Turns out, New York was Mr. Right now, and not Mr. Right.
After almost exactly a year to the day I moved to this beautiful, chaotic, overcrowded, diverse and wonderful city, I’m returning to California.
New York and I had an inspired romance. It was hot and heavy. We broke up. We fought and cried. We got back together. We had dinners and walks in Central Park where the city wooed me back in and there was even a kind of makeup sex — inspired by the smell of spring and the turning leaves in fall.
But in the end, I have to return to my true love — the people in my life who love me and I found I can’t live without.
In a week, I return to California, Los Angeles specifically. I will plant myself in that overcrowded city of beautiful people near the sea. People who hike, and bike, and can’t get enough of the outdoors.

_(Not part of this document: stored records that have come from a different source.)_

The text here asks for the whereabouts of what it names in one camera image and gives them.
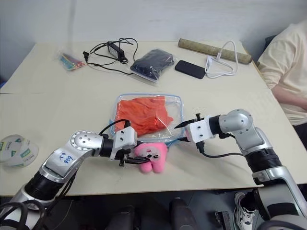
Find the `person in cream shirt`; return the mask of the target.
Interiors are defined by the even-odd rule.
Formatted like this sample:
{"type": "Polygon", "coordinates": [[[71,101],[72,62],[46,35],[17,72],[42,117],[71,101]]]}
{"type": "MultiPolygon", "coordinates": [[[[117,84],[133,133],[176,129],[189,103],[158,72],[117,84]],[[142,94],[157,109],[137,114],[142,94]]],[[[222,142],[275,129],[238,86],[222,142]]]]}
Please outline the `person in cream shirt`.
{"type": "MultiPolygon", "coordinates": [[[[307,98],[307,19],[289,25],[272,39],[258,59],[258,69],[270,90],[279,85],[307,98]]],[[[307,149],[307,110],[279,104],[307,149]]]]}

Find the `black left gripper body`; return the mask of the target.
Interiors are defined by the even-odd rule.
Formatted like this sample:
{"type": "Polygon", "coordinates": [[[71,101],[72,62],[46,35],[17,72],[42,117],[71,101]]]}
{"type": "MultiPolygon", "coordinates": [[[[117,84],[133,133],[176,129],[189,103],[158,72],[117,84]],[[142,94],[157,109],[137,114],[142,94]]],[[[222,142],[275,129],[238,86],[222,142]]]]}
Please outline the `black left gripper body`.
{"type": "Polygon", "coordinates": [[[125,164],[133,164],[133,160],[130,157],[130,153],[130,149],[121,149],[116,153],[115,160],[119,161],[119,167],[124,167],[125,164]]]}

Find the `orange cloth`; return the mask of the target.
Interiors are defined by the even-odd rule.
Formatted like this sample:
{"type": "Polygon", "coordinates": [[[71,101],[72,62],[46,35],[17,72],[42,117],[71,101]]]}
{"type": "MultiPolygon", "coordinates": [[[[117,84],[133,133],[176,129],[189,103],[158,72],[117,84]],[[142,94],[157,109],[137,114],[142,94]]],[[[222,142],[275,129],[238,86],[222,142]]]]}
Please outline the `orange cloth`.
{"type": "Polygon", "coordinates": [[[165,130],[173,121],[164,96],[136,97],[117,103],[115,120],[126,119],[139,136],[165,130]]]}

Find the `small black metal bracket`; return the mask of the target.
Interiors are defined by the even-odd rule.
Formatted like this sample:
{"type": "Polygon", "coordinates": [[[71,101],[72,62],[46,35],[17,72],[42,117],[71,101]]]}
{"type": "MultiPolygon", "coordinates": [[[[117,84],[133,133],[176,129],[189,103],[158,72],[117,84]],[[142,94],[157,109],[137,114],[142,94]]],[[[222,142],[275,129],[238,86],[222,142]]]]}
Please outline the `small black metal bracket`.
{"type": "Polygon", "coordinates": [[[215,218],[223,230],[233,230],[232,220],[227,211],[215,212],[215,218]]]}

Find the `black smartphone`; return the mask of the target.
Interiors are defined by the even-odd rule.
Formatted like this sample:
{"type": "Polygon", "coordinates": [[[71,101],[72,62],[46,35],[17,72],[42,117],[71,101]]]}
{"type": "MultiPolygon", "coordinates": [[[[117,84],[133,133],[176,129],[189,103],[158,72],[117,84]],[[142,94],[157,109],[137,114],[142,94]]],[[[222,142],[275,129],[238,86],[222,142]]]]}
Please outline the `black smartphone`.
{"type": "Polygon", "coordinates": [[[175,70],[197,79],[203,79],[205,76],[205,70],[203,67],[194,65],[192,63],[180,60],[175,65],[175,70]]]}

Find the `brown rolled mat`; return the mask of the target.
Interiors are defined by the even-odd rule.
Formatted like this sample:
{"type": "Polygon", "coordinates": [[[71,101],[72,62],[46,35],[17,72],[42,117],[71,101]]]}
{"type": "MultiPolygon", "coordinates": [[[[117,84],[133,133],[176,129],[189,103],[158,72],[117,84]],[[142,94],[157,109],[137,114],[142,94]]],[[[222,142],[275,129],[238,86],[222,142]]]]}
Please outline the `brown rolled mat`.
{"type": "Polygon", "coordinates": [[[235,55],[237,55],[238,63],[249,64],[252,62],[252,56],[249,54],[239,53],[237,51],[228,50],[224,48],[218,48],[216,46],[210,46],[207,44],[202,44],[199,42],[190,41],[187,39],[180,38],[178,41],[178,46],[183,49],[196,51],[199,53],[207,54],[210,56],[220,57],[230,61],[235,61],[235,55]]]}

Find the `white and black sneaker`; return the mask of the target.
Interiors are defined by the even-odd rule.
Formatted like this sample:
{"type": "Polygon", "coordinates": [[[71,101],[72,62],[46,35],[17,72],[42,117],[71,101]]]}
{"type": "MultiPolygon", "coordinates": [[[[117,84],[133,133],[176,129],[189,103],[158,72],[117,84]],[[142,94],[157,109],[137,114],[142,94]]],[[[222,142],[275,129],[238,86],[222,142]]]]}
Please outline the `white and black sneaker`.
{"type": "Polygon", "coordinates": [[[252,192],[235,193],[235,210],[234,210],[234,222],[238,230],[252,230],[253,229],[253,217],[257,210],[256,201],[252,192]]]}

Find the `clear pouch with blue trim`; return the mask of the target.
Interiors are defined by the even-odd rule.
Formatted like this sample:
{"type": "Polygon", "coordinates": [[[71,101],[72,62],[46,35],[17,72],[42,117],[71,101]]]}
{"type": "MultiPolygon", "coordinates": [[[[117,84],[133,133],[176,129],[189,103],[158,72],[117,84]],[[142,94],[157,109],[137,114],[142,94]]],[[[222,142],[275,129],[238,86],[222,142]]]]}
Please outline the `clear pouch with blue trim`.
{"type": "Polygon", "coordinates": [[[142,142],[172,142],[177,138],[183,136],[183,129],[177,128],[174,129],[176,125],[183,121],[183,103],[179,96],[171,95],[171,94],[155,94],[155,93],[125,93],[117,97],[114,112],[111,116],[110,123],[115,122],[115,115],[117,109],[117,103],[120,100],[131,100],[136,97],[150,97],[150,96],[164,96],[165,97],[165,105],[168,115],[173,118],[173,121],[165,130],[161,130],[155,133],[139,136],[138,139],[142,142]]]}

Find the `clear bag of colourful sticks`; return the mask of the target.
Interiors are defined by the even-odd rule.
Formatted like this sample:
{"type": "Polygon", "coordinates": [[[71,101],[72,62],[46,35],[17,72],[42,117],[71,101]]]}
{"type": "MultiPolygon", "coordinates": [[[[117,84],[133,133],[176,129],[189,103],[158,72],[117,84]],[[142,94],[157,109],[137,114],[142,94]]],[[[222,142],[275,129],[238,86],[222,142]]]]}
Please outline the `clear bag of colourful sticks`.
{"type": "Polygon", "coordinates": [[[82,67],[85,67],[87,64],[82,61],[80,58],[63,51],[57,53],[58,60],[62,64],[65,70],[73,71],[82,67]]]}

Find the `pink plush toy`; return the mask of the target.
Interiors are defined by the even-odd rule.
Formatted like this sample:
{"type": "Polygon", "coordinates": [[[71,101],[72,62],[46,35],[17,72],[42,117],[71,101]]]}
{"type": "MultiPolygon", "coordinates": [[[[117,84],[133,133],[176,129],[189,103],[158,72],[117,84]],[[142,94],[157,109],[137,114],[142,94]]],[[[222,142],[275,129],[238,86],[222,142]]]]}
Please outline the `pink plush toy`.
{"type": "Polygon", "coordinates": [[[167,145],[163,142],[142,143],[134,149],[136,157],[146,157],[148,162],[139,165],[142,173],[162,173],[165,168],[167,145]]]}

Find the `dark rounded shape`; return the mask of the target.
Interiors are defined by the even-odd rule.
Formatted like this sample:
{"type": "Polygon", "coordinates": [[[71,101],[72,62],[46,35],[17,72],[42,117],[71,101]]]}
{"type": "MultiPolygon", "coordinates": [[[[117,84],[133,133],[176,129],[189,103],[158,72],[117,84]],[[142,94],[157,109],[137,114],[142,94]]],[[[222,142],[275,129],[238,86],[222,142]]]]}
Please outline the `dark rounded shape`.
{"type": "Polygon", "coordinates": [[[194,230],[192,212],[183,199],[176,197],[169,203],[169,215],[172,230],[194,230]]]}

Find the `white green printed tape roll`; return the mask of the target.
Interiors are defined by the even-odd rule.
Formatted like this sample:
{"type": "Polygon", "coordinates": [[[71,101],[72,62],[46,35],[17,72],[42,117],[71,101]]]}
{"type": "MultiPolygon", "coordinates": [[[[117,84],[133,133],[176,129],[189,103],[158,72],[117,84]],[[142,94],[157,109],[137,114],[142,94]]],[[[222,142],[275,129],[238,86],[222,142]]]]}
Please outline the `white green printed tape roll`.
{"type": "Polygon", "coordinates": [[[6,160],[2,163],[7,167],[22,168],[31,164],[38,156],[38,146],[29,140],[8,142],[3,150],[6,160]]]}
{"type": "Polygon", "coordinates": [[[25,167],[30,153],[28,141],[20,135],[10,135],[0,141],[0,164],[8,167],[25,167]]]}

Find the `black power adapter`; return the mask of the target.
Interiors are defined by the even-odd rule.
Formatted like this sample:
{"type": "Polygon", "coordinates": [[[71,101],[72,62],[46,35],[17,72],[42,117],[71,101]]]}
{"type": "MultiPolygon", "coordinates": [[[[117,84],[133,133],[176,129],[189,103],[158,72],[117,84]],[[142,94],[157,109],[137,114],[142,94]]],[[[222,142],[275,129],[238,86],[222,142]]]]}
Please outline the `black power adapter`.
{"type": "Polygon", "coordinates": [[[125,58],[124,50],[122,50],[119,46],[117,46],[114,42],[107,42],[107,49],[110,54],[112,54],[115,58],[122,60],[125,58]]]}

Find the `zip bag with dark cloth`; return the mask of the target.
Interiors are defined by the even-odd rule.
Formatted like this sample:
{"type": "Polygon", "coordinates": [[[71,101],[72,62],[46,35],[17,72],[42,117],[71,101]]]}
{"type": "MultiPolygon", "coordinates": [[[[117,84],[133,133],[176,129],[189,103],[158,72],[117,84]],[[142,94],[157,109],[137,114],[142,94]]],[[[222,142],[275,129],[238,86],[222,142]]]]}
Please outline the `zip bag with dark cloth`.
{"type": "Polygon", "coordinates": [[[130,66],[132,75],[156,85],[164,72],[177,64],[178,58],[173,54],[155,48],[147,52],[141,58],[135,60],[130,66]]]}

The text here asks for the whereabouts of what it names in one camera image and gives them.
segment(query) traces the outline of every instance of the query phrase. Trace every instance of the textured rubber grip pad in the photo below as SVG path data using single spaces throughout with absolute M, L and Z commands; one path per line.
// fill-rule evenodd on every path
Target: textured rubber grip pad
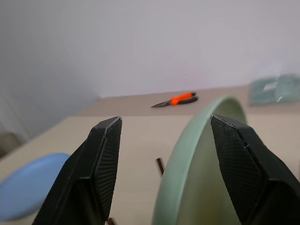
M 93 127 L 65 162 L 34 225 L 104 225 L 116 182 L 121 117 Z
M 103 152 L 95 169 L 95 188 L 107 221 L 111 209 L 113 191 L 117 177 L 122 121 L 117 121 L 107 132 Z
M 300 183 L 249 126 L 213 115 L 220 171 L 243 225 L 300 223 Z

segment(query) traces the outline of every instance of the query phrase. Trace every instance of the beige table surface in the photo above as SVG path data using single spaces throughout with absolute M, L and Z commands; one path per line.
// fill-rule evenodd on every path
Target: beige table surface
M 120 157 L 111 217 L 119 225 L 149 225 L 160 177 L 155 159 L 167 162 L 181 131 L 191 116 L 123 117 Z M 38 157 L 55 152 L 71 154 L 92 126 L 107 117 L 70 117 L 0 161 L 0 180 Z M 265 144 L 298 176 L 300 116 L 249 115 L 249 124 Z M 31 224 L 34 215 L 0 223 Z
M 249 86 L 196 90 L 199 100 L 192 104 L 151 108 L 187 91 L 168 92 L 148 95 L 108 97 L 95 102 L 79 112 L 80 116 L 161 116 L 161 115 L 195 115 L 211 101 L 224 95 L 235 96 L 242 103 L 247 114 L 300 114 L 300 102 L 280 103 L 264 106 L 249 106 Z

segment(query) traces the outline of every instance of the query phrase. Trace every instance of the plastic bag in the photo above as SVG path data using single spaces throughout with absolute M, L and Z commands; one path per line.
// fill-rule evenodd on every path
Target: plastic bag
M 250 105 L 300 101 L 300 76 L 280 75 L 252 82 Z

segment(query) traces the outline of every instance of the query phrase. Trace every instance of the small brown stick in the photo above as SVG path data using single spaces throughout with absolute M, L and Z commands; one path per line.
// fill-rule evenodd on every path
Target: small brown stick
M 165 171 L 165 166 L 164 166 L 164 162 L 163 162 L 162 158 L 157 158 L 156 163 L 158 165 L 160 175 L 163 176 L 164 171 Z
M 115 222 L 115 220 L 113 218 L 108 218 L 107 224 L 108 225 L 117 225 L 117 223 Z

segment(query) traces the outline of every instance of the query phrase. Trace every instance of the blue plastic object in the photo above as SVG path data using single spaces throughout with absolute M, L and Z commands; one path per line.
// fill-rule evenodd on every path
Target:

The loves of my life, my 86-year-old father, my dear son, my treasured friends, and in a turn of incredible great fortune, my work, They’re all there waiting for me.
I will miss my colleagues and friends in NYC so much. A raunchy bunch, funny and warm. They welcomed me in and made me a part of their family.
What I learned in one year was more than I could have imagined — about myself and news, and I’m 100 percent better for having been here. My heart aches a bit about leaving.
I’m taking some of the East Coast back with me in many ways. It’s hard to leave. New York is alluring unlike any other place. It’s raw and confrontational, and breathtakingly beautiful. It’s loud, extreme, fast and real, but in the end, there’s no place like home.
The future is always uncertain. I’m choosing to be near to my loves rather than far away from them.
A tough choice, but a very happy one.
Sorry New York, you’re amazing. I hope we can stay friends.